**Task details**
Copy word for word, please, the lines of the entries below running from the one containing "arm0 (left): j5" to the one containing "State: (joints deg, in", both ends included.

━━━ Source records ━━━

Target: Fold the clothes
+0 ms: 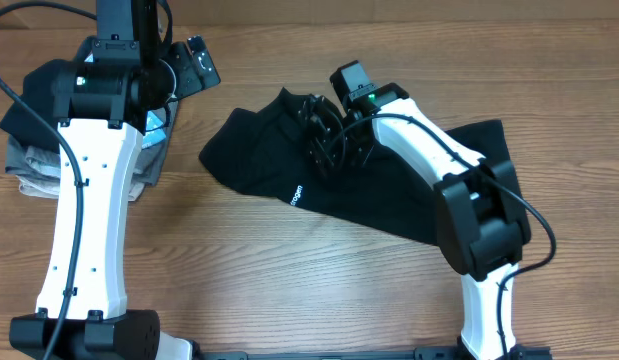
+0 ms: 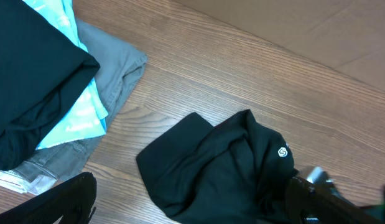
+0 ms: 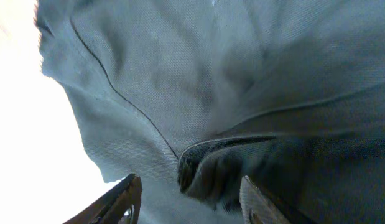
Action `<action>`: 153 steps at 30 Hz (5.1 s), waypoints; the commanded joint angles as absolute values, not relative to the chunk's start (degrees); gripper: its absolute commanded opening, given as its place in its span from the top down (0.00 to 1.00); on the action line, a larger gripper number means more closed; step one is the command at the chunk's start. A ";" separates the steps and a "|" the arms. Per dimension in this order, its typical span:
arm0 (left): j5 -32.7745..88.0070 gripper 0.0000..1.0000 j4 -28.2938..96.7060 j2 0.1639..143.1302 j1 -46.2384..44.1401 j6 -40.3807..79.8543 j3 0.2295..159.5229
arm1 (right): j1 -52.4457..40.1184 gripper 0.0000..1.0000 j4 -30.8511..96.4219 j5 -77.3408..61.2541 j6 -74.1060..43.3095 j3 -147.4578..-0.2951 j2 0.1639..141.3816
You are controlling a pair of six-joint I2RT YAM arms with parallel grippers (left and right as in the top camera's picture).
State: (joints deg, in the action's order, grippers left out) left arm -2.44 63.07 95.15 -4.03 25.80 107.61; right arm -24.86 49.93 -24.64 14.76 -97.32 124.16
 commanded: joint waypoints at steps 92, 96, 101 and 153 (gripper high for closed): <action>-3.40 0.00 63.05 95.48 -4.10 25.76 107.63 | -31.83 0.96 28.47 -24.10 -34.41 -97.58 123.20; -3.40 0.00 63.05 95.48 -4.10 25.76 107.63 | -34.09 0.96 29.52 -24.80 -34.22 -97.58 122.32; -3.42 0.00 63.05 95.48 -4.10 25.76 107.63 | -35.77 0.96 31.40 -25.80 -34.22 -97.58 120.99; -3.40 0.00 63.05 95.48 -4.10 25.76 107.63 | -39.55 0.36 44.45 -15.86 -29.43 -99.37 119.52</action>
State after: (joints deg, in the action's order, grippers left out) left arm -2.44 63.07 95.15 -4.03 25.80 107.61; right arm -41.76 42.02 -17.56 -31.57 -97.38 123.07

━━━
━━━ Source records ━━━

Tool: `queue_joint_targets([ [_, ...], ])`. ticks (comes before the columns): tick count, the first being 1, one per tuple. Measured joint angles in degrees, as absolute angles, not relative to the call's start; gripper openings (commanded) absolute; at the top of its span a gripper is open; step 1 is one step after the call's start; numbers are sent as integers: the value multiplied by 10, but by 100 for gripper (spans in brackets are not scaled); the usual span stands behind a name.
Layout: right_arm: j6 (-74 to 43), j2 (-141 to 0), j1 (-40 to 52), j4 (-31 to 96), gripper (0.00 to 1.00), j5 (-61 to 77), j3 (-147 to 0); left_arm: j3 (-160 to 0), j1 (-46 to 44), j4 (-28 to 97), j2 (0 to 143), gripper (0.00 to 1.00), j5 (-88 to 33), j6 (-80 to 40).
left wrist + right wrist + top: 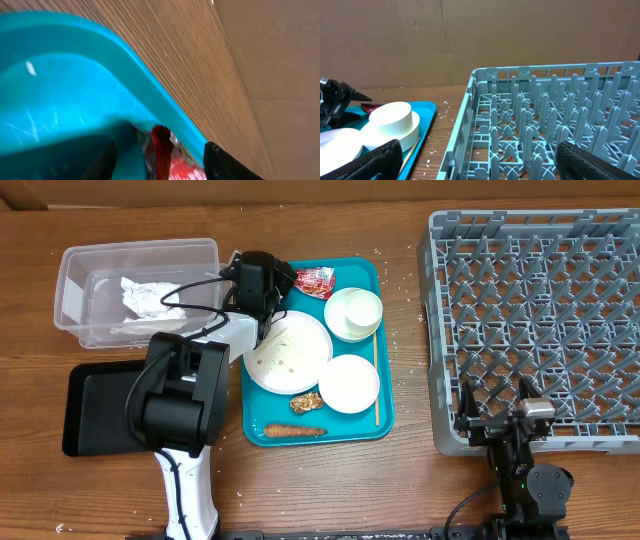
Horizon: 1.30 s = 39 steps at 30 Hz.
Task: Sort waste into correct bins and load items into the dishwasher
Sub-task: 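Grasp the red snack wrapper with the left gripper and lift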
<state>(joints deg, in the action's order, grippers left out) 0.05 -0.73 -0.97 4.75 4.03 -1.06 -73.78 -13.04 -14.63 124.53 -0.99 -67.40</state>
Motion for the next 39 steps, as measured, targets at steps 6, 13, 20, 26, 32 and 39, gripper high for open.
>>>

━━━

**Reply to the exercise**
arm0 (left): j5 -32.7745..88.0070 gripper 0.0000..1.0000 j4 -28.2938..96.7060 j2 0.1639..143.1302 j1 -46.2384..44.1401 j6 -40.3807..79.8543 j3 0.2295..159.5229
arm1 (right): j1 -52.4457..40.1184 gripper 0.0000..1.0000 j4 -30.8511..96.4219 j5 -77.3408..61.2541 j6 -74.1060..43.3095 j3 -147.4578..-0.2951 j2 0.1639..141.3816
You are controlling a pair of six-joint I2RT YAM arms with parallel grippers (left and right as in the top camera's picture).
State: (joints deg, in the action's order, grippers left out) left arm -2.44 63.07 95.15 -4.03 25.80 107.61; right arm -24.86 49.93 -24.64 14.76 -97.32 124.16

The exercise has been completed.